3. The semiconductor package structure of claim 1, wherein the at least one metal plating is configured to be formed on the package carrier by electroless plating.

4. The semiconductor package structure of claim 1, wherein when the at least one conductive pillar is in corresponding connection with the at least one metal plating point, each of the at least one metal plating point is located directly below the corresponding conductive pillar.

5. The semiconductor package structure of claim 3, wherein the package carrier comprises a copper layer and a base, and the at least one metal plating point is configured to be formed on the surface of the copper layer by electroless plating.

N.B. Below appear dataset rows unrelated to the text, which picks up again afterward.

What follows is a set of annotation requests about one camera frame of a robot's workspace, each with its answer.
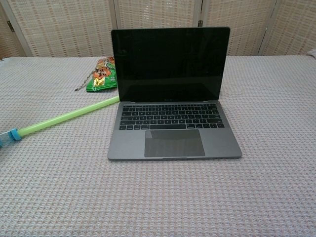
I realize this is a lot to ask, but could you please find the grey laptop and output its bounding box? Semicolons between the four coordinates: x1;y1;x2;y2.
107;26;243;162

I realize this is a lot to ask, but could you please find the beige woven tablecloth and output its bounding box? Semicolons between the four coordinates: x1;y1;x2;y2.
0;49;316;237

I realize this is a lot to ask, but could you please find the green blue toy water pump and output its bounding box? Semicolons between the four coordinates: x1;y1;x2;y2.
0;96;120;149

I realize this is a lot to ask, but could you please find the woven folding screen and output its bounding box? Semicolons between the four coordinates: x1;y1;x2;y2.
0;0;316;60

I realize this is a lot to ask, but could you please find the green orange snack bag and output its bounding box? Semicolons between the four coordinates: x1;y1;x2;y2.
85;56;119;93

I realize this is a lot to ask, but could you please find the beige braided rope bundle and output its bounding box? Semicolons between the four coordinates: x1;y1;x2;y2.
74;57;115;92

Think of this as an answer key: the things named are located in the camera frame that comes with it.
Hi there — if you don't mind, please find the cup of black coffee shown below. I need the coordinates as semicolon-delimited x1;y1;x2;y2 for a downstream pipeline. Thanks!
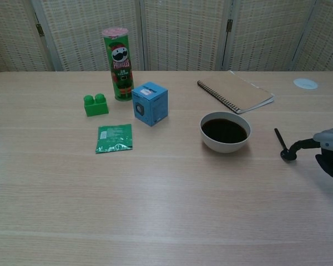
200;111;252;154

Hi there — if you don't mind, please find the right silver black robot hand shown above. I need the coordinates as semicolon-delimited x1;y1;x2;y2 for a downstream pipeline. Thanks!
287;126;333;180

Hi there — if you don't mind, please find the green foil sachet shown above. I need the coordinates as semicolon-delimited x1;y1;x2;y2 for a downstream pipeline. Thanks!
95;124;134;154

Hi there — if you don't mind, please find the white round table grommet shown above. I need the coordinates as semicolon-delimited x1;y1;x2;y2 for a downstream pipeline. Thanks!
292;78;319;90

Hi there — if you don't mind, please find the blue cardboard box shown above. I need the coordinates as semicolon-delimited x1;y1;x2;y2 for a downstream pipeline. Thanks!
131;81;169;127

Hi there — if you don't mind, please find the green building block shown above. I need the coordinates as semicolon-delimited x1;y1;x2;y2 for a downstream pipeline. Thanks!
83;93;110;117

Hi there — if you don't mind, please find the woven folding screen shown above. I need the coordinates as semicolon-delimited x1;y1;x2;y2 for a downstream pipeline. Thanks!
0;0;333;77

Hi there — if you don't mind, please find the brown spiral notebook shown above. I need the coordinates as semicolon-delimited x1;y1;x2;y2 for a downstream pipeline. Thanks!
196;70;275;115

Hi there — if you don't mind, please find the black plastic spoon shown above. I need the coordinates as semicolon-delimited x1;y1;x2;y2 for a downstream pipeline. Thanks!
274;127;297;162

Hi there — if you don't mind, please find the green Pringles can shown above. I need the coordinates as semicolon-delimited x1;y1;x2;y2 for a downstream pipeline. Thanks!
101;27;134;103

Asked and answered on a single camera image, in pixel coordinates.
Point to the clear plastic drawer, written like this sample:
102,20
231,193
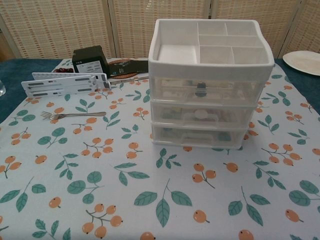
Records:
175,87
170,135
237,112

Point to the white plastic drawer organizer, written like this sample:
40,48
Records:
175,67

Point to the black cardboard box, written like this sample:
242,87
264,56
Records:
87,56

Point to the round woven brown coaster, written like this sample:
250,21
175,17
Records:
126,75

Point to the black printed card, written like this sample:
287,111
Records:
130,66

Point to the floral fruit print tablecloth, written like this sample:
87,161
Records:
100,175

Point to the metal fork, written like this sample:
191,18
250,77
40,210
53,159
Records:
75,114

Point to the white folding stand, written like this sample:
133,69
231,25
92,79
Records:
62,85

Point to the dark red cherries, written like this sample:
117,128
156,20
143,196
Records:
63,70

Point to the bamboo folding screen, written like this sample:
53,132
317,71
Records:
62,25

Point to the dark blue table cover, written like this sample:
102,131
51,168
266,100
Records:
15,72

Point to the white round plate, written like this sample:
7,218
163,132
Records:
302,61

6. The semiconductor package structure of claim 5, wherein the surface of the copper layer has a microstructure formed thereon by roughening treatment.

7. The semiconductor package structure of claim 1, wherein a material forming each of the at least one metal plating comprises at least one of copper, silver, nickel, palladium, and gold.

8. The semiconductor package structure of claim 1, wherein a cross-sectional dimension of each of the at least one metal plating is greater than a cross-sectional dimension of the corresponding conductive pillar.

9. The semiconductor package structure of claim 8, wherein any two metal plating points of the at least one metal plating point are spaced apart from each other by a predetermined distance.

10. The semiconductor package structure of claim 1, wherein the package carrier comprises any one of a leadframe and a package substrate.

11. A method for manufacturing a semiconductor packaging structure comprises the following steps:

providing a packaging carrier;

12. The manufacturing method according to claim 11, wherein a roughness of a surface of the at least one metal plating point is smaller than a roughness of a surface of the package carrier.

13. The method of manufacturing of claim 11, wherein selectively disposing at least one metal plating on the top surface of the package carrier comprises:

14. The manufacturing method according to claim 13, wherein the manufacturing method further comprises: and roughening the surface of the copper layer in the packaging carrier.